Splenic Abscess in Gachon Medical School, Gil Medical Center.
- Author:
Sang Tae CHOI
1
;
Jung Nam LEE
;
Keon Kuk KIM
;
Min CHUNG
;
Seung Yeon HA
Author Information
1. Department of Surgery, Gachon Medical School, Gil Medical Center, Incheon, Korea. bcon1218@hanmail.net
- Publication Type:Original Article
- Keywords:
Splenic Diseases;
Abscess;
Splenectomy
- MeSH:
Abdominal Pain;
Abscess*;
Actinomycosis;
Alcoholism;
Anti-Bacterial Agents;
Bacteria;
Biopsy, Fine-Needle;
Coinfection;
Diabetes Mellitus;
Drainage;
Drug Therapy;
Dyspnea;
Early Diagnosis;
Emergencies;
Endocarditis;
Enterococcus;
Escherichia coli;
Female;
Fistula;
Humans;
Laparotomy;
Leukocytosis;
Lymphoma;
Male;
Pancreatectomy;
Pancreatitis;
Peritonitis;
Pleural Effusion;
Pneumonia, Aspiration;
Pseudomonas;
Rare Diseases;
Retrospective Studies;
Rupture;
Schools, Medical*;
Spleen;
Splenectomy;
Splenic Diseases;
Splenomegaly;
Ultrasonography;
Urinary Tract Infections;
Viridans Streptococci
- From:Korean Journal of Hepato-Biliary-Pancreatic Surgery
2005;9(3):179-184
- CountryRepublic of Korea
- Language:Korean
-
Abstract:
PURPOSE: A splenic abscess is a rare disease, but appears to be increasing in frequency. The key to successful treatment is early diagnosis, effective antibiotics treatment and surgical management when needed. This study was intended to clarify the clinico-pathological and radiological findings of splenic abscesses from their therapeutic aspects. METHODS: Between Jan. 1993 and Dec. 2003, the outcomes of 8 splenic abscess patients were retrospectively analyzed. RESULTS: The male to female ratio was 6: 2, with a mean age of 57 years, ranging from 34 to 70 years. Predisposing conditions were identified in 7, including diabetes mellitus, steroid medication, chronic alcoholism, infective endocarditis and lymphoma. As chief complaints, fever/chills was present in 2, left upper quadrant pain/tenderness in 4, diffuse abdominal pain in 1 and dyspnea in 1, with leukocytosis found in 6 (75%). Ultrasonography or computed tomography detected left pleural effusion, splenomegaly and splenic abscess in 7 (88%).

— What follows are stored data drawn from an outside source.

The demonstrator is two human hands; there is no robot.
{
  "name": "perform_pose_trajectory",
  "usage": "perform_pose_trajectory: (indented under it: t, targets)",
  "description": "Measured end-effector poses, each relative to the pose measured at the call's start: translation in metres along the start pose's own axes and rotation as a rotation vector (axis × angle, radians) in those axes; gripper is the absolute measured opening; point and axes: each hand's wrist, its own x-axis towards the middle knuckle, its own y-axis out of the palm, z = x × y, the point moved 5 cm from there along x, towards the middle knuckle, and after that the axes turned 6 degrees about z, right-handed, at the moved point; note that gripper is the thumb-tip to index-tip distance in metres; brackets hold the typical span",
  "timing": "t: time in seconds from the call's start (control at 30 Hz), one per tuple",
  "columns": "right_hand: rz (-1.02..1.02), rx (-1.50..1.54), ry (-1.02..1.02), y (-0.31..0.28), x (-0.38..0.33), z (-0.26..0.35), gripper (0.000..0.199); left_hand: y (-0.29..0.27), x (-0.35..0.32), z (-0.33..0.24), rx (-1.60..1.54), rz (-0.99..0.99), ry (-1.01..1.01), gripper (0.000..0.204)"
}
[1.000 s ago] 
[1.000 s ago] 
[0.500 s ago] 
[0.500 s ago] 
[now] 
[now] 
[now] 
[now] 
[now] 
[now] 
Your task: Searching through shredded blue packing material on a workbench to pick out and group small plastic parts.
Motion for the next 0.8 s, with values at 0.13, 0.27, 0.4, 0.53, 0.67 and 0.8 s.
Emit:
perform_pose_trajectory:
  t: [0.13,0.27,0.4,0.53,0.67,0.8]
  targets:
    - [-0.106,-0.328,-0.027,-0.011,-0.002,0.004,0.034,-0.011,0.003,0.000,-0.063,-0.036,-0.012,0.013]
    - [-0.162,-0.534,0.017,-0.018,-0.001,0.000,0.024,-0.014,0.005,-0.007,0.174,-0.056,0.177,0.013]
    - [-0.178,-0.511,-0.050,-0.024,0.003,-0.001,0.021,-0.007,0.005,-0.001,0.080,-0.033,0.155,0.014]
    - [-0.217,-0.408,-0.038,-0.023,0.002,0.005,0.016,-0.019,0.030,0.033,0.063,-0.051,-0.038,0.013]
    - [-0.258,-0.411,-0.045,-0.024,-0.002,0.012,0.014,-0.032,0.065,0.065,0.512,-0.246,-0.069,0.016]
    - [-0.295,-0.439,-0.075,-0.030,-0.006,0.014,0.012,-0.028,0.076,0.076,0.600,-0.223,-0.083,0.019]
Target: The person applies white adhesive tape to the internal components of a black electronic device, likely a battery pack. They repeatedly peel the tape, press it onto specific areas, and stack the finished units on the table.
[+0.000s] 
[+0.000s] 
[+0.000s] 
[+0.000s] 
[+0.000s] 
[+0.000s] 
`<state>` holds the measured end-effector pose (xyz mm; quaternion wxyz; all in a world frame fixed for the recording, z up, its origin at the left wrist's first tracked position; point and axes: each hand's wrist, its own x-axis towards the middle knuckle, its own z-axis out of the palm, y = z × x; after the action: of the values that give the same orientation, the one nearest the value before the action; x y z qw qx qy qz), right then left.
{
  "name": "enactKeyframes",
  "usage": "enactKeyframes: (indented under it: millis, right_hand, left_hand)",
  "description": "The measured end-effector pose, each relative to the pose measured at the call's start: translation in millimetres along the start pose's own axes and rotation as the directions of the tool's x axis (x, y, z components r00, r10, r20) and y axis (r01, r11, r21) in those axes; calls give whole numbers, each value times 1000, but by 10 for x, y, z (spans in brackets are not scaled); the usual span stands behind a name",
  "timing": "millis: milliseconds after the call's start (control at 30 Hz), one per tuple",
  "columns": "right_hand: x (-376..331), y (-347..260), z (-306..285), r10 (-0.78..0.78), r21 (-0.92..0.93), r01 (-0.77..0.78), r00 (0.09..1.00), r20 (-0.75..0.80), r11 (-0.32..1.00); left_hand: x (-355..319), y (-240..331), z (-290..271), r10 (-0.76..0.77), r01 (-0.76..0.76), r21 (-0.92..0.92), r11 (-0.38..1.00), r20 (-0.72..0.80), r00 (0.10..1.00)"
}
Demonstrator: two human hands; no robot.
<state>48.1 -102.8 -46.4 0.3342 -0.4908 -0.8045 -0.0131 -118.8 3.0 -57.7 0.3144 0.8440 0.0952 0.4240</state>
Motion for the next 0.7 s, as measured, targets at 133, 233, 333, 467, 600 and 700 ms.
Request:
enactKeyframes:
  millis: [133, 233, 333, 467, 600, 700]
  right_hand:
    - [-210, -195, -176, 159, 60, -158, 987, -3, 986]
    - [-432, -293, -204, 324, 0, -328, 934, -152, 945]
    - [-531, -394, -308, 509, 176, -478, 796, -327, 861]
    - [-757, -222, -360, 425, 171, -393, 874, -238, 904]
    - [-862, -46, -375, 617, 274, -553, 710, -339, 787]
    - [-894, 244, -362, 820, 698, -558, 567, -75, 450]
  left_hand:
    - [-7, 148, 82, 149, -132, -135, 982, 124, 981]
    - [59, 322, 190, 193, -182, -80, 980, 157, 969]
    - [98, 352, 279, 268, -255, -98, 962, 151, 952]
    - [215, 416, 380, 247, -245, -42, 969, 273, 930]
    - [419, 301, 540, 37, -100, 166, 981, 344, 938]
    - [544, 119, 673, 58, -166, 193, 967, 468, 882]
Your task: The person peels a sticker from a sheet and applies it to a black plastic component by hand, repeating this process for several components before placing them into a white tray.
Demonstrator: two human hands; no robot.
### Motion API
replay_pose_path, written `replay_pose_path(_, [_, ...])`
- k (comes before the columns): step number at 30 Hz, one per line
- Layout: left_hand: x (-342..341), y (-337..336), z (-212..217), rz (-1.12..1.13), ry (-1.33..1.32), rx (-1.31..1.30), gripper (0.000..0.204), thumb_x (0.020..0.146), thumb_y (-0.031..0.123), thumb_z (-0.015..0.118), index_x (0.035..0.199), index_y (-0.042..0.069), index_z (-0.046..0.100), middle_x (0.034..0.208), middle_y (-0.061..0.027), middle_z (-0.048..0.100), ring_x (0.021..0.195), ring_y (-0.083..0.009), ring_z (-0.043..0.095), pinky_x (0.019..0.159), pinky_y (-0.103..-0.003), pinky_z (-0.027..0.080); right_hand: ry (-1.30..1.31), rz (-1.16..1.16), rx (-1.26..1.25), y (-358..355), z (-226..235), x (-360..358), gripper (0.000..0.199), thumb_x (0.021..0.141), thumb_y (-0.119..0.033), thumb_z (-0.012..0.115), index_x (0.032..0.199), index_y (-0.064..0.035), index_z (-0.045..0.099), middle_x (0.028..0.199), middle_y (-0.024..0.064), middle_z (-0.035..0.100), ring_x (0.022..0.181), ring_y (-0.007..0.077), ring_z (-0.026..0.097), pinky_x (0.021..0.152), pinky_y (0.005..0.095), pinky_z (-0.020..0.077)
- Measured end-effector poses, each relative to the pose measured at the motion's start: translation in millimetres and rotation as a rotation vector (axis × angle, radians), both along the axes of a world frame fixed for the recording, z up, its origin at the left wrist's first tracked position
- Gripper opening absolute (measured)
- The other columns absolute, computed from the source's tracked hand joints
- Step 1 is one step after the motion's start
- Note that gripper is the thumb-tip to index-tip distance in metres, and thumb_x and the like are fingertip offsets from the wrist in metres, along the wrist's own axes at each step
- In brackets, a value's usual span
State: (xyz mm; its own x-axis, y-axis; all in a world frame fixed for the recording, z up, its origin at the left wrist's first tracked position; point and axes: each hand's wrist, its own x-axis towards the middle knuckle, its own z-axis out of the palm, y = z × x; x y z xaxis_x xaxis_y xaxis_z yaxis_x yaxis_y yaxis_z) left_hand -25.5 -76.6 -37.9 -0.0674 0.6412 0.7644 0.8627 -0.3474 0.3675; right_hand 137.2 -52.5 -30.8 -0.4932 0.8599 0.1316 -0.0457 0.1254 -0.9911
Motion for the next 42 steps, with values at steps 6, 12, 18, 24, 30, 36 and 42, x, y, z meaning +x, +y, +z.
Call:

The solitary to multiple ratio was 2: 6. An emergency laparotomy for peritonitis detected a solitary abscess rupture in 1. The original site of infection was detected in 5, including endocarditis, dental abscess, urinary tract infection and pancreatitis in 2. Blood cultures were positive in 3 (43%), with Escherichia coli in 1 and Streptococcus viridans in 2. 3 (75%) of 4 specimens had positive culture results, including Pseudomonas, Streptoccus viridans and Enterococcus. 1 (25%) had pathogens identical to bacteria isolated form the blood culture. 1 was identified as mixed infection, with actinomycosis. A splenectomy was performed in 5, including 2 with a distal pancreatectomy, intraoperative fine needle aspiration in a lymphoma and endoscope-guided aspiration in a gastrosplenic fistula. One lymphoma patient, with multiple abscesses, died of aspiration pneumonia during chemotherapy. CONCLUSION: A splenic abscess is rare, and failure of early diagnose and institution of treatment is fatal. Although patients have various underlying diseases, a splenic abscess can develop arising from a dental abscess in a healthy man. Percutaneous drainage may not be suitable for multiple or hilar locations; therefore, a splenectomy, with appropriate antibiotics, is the definitive treatment. A less-invasive treatment modality can be considered, taking into account the patient's clinical situation from an immunological aspect for preservation of the spleen.